[EXERCISE BRIEF]
The lines to output run from the first line of the entries below through the line containing "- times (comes"; copy them exactly and leave out pictures.

[RECORDS TO USE]
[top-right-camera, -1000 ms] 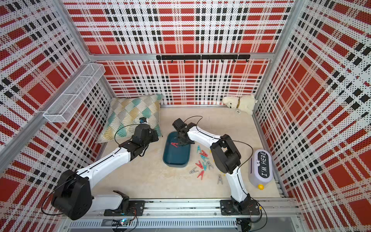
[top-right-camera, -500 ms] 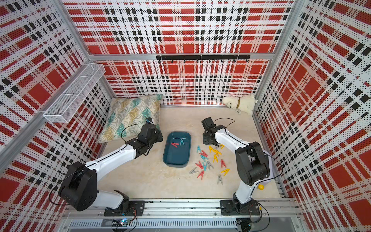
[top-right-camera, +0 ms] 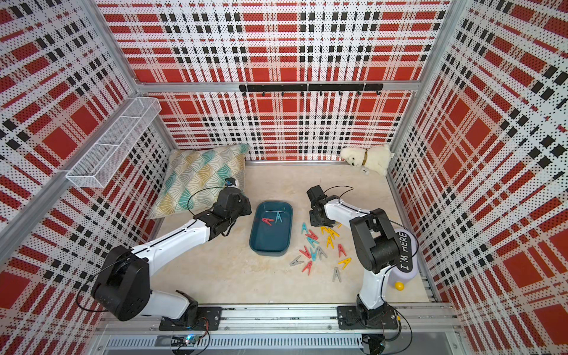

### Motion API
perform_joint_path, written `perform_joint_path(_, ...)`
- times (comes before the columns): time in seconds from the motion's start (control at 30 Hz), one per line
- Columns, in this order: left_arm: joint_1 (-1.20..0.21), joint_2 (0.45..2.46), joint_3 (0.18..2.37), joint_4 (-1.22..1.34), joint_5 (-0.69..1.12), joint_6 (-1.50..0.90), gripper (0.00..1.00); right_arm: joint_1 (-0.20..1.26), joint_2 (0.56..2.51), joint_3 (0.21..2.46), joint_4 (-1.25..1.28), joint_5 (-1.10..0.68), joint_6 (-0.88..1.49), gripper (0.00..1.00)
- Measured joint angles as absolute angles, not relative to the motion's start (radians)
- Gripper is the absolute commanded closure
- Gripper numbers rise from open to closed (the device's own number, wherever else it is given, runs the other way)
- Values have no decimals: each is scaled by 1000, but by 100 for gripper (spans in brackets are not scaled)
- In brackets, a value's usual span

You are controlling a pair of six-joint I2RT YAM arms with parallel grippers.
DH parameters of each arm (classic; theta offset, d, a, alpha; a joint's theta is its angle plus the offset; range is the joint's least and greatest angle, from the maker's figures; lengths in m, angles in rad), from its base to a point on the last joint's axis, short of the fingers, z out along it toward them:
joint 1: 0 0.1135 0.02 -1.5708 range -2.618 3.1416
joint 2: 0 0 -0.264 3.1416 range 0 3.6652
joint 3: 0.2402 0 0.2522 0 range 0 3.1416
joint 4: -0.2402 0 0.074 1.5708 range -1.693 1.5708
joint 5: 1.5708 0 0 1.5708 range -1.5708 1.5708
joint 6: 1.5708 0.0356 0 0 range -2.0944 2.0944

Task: Put the clothespins into the storage box
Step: Pick up the clothespin from the center of the board.

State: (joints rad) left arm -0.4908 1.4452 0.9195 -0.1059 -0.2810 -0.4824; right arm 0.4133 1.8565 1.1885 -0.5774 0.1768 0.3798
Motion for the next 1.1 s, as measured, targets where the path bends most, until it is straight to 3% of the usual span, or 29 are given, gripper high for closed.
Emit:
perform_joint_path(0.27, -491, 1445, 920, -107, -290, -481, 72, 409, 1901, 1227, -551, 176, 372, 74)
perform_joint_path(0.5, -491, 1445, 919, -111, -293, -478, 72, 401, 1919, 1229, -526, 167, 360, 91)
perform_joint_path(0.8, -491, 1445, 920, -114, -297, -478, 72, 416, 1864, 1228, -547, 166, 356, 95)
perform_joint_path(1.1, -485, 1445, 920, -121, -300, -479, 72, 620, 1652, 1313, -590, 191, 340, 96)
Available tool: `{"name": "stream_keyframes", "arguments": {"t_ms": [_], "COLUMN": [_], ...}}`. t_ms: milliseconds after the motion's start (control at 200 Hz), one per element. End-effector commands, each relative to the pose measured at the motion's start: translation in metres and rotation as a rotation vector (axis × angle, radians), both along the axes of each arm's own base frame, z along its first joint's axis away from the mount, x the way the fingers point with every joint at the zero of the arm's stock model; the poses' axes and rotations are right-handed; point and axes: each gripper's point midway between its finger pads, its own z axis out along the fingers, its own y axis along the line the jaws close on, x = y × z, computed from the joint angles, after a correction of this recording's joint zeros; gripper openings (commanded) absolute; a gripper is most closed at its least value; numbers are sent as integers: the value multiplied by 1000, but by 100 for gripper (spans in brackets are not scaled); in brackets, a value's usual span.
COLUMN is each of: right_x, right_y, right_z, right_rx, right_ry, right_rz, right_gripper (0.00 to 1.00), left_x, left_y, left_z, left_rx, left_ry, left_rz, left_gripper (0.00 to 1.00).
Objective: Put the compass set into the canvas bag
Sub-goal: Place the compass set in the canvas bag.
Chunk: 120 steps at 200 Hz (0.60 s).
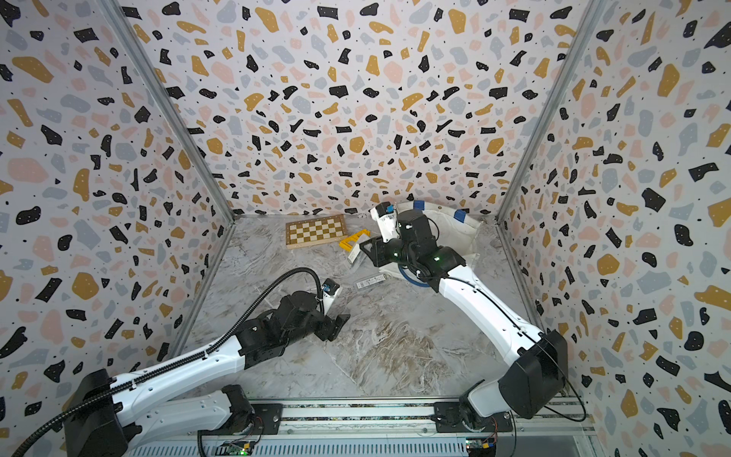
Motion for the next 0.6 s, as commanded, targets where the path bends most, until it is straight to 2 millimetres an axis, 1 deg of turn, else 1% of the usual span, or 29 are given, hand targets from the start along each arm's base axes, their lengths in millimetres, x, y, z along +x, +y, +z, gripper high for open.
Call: {"name": "stream_keyframes", "arguments": {"t_ms": [0,120,190,265,365,456,516,596], "right_x": [16,41,55,73,93,106,114,123], "right_y": [-27,-53,-69,-92,-124,-147,-159,-169], "right_z": [41,57,62,65,58,48,37,23], "right_rx": [7,4,-14,-50,-100,-129,-157,-177], "right_ry": [-95,-125,-135,-143,-129,-101,-84,-56], "right_rz": [-94,-181,-236,-321,-428,-489,-524,-549], "right_gripper": [0,0,0,0,0,0,0,0], "left_x": [5,8,12,15,17,19,21,23], "left_y": [-10,-15,-15,-15,-15,-13,-12,-9], "left_z": [5,2,-1,-5,-10,-11,-13,-15], "left_rx": [-54,-59,-55,-49,-49,-54,-51,-43], "left_ry": [-9,3,15,31,45,48,54,58], "left_rz": [-15,-29,-30,-27,-30,-28,-23,-18], "left_gripper": [82,83,84,84,84,84,84,84]}}
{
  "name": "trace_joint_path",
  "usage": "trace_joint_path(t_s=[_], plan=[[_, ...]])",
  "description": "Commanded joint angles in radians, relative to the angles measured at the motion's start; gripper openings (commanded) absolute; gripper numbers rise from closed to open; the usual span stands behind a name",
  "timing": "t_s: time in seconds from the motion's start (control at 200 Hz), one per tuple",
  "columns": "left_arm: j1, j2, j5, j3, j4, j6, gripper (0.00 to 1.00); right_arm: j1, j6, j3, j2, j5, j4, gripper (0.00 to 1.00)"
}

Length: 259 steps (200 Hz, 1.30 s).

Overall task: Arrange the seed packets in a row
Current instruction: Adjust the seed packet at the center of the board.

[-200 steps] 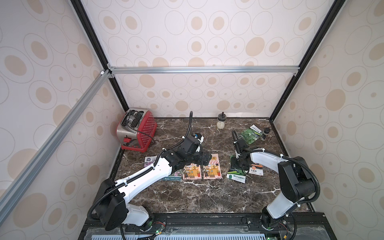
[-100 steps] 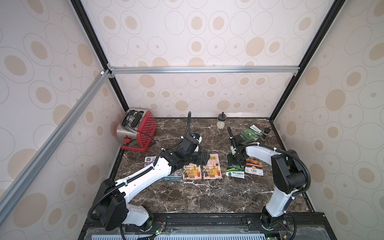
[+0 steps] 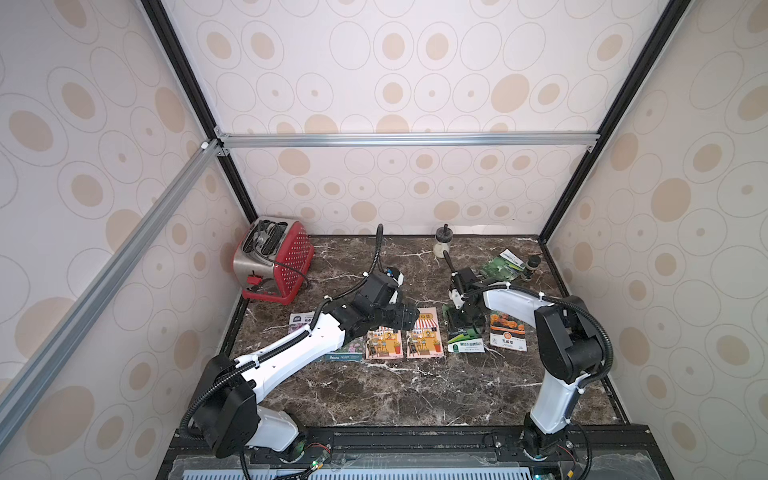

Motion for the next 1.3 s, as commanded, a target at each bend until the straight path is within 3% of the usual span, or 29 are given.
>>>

[RESULT OF THE TASK]
[top-right-camera, -1000 ms] 
[top-right-camera, -500 ms] 
[top-right-camera, +0 ms] 

### Motion API
perform_joint_path, written `perform_joint_path(_, ...)`
- times (comes before the columns): time in seconds from the motion's start (control at 30 Hz), one per line

The work on this exercise is complete.